Os empresários incluem ainda as restrições para o funcionamento, como limitação de horário e proibição do uso de provadores, como fatores que desestimulam o consumidor.
Mesmo considerando apenas os produtos essenciais, como alimentos, houve uma mudança no mix de compras do consumidor. “Nos supermercados, aumentou muito a venda de produtos básicos, mas caiu a de cosméticos, por exemplo. Então você tem um aumento do faturamento, mas com uma margem menor”, afirma Pina.
Além das diferenças por ramo, o impacto também varia segundo o perfil do negócio. O comércio popular tende a sofrer menos do que os voltados para média e alta renda.
Isso acontece porque, em períodos de crise econômica, o consumidor toma suas decisões de compra por um critério de preço. Com menos renda disponível, tanto os mais pobres quanto a classe média aumentam a fatia de produtos mais baratos, o que coloca um ônus maior nos negócios de perfil intermediário.
Indiretamente, a própria pandemia impulsiona o comércio popular –especialmente o de bairro– porque o consumidor evita grandes deslocamentos, preferindo ficar próximo de casa, diz Pina.

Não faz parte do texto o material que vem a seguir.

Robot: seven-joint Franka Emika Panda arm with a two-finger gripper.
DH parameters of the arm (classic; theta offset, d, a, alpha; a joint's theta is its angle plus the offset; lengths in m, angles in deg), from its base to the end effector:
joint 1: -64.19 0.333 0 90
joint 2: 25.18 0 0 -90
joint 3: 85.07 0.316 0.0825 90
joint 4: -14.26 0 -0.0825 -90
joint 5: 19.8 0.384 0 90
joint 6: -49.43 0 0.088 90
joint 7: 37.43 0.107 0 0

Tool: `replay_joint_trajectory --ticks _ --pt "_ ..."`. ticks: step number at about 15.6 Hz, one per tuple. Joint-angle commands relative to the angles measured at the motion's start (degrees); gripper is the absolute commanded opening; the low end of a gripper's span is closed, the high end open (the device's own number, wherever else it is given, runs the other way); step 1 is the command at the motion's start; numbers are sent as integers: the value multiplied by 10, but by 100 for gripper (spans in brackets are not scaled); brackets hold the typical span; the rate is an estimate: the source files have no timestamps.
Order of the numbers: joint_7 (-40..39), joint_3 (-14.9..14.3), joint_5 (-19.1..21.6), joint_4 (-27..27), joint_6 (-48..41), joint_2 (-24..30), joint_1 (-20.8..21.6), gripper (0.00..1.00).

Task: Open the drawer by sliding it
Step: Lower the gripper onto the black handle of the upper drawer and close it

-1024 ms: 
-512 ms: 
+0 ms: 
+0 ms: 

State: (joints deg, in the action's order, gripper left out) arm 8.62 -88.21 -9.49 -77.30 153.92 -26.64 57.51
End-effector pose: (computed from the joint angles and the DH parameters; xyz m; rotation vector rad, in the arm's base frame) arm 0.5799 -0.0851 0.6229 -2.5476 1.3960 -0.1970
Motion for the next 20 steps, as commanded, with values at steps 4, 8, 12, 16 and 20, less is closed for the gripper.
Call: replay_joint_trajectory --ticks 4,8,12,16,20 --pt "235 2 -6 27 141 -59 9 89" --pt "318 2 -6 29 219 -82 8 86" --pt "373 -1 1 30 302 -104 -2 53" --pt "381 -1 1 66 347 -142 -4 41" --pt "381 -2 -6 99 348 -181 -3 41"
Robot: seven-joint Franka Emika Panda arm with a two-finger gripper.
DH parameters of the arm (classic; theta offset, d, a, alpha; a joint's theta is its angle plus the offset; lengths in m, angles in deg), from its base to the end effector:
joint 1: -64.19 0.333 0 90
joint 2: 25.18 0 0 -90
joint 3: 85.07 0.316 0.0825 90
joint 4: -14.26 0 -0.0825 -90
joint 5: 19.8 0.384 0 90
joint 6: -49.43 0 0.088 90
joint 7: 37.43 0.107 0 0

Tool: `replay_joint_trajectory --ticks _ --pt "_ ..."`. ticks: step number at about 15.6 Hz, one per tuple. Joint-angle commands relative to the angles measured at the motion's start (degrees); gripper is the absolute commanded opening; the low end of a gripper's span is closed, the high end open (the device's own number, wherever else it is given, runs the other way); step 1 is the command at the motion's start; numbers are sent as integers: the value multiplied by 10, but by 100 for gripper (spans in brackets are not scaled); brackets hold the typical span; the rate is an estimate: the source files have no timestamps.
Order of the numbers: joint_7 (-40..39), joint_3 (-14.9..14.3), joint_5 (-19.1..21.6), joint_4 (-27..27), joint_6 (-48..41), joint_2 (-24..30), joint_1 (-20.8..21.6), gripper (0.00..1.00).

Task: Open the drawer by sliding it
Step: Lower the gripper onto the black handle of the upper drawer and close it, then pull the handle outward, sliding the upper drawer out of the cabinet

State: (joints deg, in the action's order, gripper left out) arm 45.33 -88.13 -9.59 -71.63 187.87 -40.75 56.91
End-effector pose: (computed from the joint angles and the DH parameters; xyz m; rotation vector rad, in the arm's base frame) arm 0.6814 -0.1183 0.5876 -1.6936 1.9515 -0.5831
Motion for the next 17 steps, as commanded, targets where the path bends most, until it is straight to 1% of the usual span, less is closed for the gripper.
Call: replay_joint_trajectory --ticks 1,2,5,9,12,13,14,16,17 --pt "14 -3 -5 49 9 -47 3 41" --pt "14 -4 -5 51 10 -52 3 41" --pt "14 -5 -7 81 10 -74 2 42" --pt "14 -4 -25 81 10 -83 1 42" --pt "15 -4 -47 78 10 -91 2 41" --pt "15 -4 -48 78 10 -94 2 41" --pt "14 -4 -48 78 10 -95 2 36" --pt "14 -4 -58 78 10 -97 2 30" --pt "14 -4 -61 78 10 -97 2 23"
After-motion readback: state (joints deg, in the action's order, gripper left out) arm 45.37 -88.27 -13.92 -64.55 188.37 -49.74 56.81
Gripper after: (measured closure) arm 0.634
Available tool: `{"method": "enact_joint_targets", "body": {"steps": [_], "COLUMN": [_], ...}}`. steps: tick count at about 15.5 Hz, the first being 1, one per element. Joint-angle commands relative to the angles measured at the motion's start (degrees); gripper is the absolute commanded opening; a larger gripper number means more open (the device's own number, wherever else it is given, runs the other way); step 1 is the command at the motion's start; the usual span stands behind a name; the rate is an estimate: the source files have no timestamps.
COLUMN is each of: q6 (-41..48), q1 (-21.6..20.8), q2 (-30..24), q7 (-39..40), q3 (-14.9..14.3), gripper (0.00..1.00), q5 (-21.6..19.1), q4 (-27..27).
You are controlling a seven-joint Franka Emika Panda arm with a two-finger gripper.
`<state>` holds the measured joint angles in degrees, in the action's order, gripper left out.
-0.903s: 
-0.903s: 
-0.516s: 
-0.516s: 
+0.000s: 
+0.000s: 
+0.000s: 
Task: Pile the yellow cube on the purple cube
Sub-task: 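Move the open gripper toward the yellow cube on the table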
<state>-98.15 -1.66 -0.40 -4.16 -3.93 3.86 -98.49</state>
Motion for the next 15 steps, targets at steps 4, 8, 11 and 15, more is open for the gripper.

Maricato, da Abrasel, observa efeito semelhante entre bares e restaurantes: os localizados em regiões mais centrais, dependentes do fluxo de trabalhadores de escritório, estão sofrendo mais do que os da periferia.
Enquanto não houver vacina, atravessar a crise vai depender de ações de apoio direto a consumidores e empresas, diz Tobler, da FGV. Medidas como o auxílio emergencial ajudaram a amenizar o impacto da crise sobre o consumo, e um debate quanto à manutenção da política e as formas de encerrá-la deve ser feito, diz o economista.
Do lado das empresas, é necessário fazer o crédito chegar aos pequenos negócios. Macri, do Sindilojas, e Maricato, da Abrasel, também afirmam que, na conjuntura atual, a sobrevivência dos seus setores depende mais de uma ajuda direta às empresas do que estímulos à demanda.